PROVIDED DATA
━━━━━━━━

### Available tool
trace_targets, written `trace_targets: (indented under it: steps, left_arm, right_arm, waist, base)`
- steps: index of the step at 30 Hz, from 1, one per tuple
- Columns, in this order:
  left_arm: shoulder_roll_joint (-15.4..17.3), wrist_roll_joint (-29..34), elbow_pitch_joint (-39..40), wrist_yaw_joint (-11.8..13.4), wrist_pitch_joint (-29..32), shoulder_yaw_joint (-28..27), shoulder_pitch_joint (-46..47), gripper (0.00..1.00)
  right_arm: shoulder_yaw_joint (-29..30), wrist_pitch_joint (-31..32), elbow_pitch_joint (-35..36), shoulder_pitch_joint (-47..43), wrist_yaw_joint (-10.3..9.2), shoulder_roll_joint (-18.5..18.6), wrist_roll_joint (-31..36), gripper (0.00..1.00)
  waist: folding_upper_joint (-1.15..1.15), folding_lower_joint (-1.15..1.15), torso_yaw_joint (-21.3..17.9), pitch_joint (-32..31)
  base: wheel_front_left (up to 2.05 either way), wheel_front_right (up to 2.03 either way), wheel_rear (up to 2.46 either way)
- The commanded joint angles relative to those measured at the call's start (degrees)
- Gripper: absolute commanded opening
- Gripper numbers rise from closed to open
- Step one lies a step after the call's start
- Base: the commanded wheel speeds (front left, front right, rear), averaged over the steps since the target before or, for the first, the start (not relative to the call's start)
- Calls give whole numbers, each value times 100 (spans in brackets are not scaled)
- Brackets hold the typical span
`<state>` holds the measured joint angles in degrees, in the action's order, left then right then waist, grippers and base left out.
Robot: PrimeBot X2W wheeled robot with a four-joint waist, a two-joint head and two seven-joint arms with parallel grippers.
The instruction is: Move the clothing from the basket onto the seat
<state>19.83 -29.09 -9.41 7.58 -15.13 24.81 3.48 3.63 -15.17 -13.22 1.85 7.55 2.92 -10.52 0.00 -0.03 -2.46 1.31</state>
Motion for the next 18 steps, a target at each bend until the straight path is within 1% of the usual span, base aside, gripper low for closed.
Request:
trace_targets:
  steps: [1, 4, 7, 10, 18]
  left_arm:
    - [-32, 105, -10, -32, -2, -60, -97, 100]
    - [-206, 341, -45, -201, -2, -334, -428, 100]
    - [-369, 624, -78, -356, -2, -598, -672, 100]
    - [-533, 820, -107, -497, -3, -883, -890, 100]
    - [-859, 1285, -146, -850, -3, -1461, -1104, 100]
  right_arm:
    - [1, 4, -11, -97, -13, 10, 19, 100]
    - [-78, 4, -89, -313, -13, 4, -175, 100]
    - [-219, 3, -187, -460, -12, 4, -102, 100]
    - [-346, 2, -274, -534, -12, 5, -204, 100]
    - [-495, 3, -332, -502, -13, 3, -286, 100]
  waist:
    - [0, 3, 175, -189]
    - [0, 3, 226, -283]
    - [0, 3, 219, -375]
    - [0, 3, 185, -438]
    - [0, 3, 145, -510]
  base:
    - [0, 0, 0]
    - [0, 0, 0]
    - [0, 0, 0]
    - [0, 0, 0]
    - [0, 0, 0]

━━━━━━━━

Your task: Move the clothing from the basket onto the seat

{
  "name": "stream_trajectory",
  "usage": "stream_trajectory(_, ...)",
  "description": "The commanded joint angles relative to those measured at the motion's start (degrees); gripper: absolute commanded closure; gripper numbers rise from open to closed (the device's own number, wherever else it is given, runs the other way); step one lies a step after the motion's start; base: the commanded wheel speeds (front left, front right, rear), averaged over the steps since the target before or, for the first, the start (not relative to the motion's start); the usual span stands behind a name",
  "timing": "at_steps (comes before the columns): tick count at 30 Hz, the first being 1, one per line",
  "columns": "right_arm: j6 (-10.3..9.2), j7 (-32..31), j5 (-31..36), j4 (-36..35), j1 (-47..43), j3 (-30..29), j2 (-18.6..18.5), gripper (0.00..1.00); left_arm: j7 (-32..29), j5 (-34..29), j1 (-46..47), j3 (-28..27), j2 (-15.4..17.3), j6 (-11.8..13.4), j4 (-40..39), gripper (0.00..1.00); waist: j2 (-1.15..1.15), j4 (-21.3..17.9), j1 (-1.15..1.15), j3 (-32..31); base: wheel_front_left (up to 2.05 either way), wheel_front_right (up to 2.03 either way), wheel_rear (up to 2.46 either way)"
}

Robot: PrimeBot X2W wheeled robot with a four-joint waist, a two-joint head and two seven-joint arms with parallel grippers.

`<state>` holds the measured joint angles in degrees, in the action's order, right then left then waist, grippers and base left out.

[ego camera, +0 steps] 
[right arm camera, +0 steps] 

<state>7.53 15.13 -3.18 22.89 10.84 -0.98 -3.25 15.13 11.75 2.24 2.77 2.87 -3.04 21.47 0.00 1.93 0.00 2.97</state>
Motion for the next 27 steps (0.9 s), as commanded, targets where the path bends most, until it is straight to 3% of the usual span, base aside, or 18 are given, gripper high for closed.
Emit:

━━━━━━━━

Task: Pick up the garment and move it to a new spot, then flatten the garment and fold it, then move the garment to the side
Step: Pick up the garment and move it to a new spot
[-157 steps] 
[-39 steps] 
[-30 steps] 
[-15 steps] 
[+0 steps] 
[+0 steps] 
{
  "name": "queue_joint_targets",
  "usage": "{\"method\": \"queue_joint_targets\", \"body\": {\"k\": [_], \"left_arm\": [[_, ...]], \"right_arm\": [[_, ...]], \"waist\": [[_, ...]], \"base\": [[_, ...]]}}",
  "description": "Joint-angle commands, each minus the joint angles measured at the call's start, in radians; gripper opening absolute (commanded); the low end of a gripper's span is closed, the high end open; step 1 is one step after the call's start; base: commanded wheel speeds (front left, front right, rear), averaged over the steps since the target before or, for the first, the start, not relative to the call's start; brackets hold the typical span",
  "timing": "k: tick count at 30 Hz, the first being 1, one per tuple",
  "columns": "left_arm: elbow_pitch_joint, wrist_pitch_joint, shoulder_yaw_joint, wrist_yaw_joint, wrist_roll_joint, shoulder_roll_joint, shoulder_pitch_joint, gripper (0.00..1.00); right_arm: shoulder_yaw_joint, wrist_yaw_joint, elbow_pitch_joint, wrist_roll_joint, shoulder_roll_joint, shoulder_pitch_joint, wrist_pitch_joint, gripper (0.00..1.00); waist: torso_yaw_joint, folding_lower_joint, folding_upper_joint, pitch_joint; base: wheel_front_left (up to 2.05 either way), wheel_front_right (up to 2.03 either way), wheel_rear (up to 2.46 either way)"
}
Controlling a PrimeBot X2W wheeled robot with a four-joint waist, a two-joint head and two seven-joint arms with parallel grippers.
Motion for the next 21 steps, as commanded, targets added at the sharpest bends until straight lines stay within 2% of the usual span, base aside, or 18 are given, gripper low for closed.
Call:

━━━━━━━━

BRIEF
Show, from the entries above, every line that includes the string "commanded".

ANSWER BELOW
- The commanded joint angles relative to those measured at the call's start (degrees)
- Gripper: absolute commanded opening
- Base: the commanded wheel speeds (front left, front right, rear), averaged over the steps since the target before or, for the first, the start (not relative to the call's start)
  "description": "The commanded joint angles relative to those measured at the motion's start (degrees); gripper: absolute commanded closure; gripper numbers rise from open to closed (the device's own number, wherever else it is given, runs the other way); step one lies a step after the motion's start; base: the commanded wheel speeds (front left, front right, rear), averaged over the steps since the target before or, for the first, the start (not relative to the motion's start); the usual span stands behind a name",
Motion for the next 27 steps (0.9 s), as commanded, targets where the path bends most, until it is straight to 3% of the usual span, base aside, or 18 are given, gripper high for closed.
  "description": "Joint-angle commands, each minus the joint angles measured at the call's start, in radians; gripper opening absolute (commanded); the low end of a gripper's span is closed, the high end open; step 1 is one step after the call's start; base: commanded wheel speeds (front left, front right, rear), averaged over the steps since the target before or, for the first, the start, not relative to the call's start; brackets hold the typical span",
Motion for the next 21 steps, as commanded, targets added at the sharpest bends until straight lines stay within 2% of the usual span, base aside, or 18 are given, gripper low for closed.

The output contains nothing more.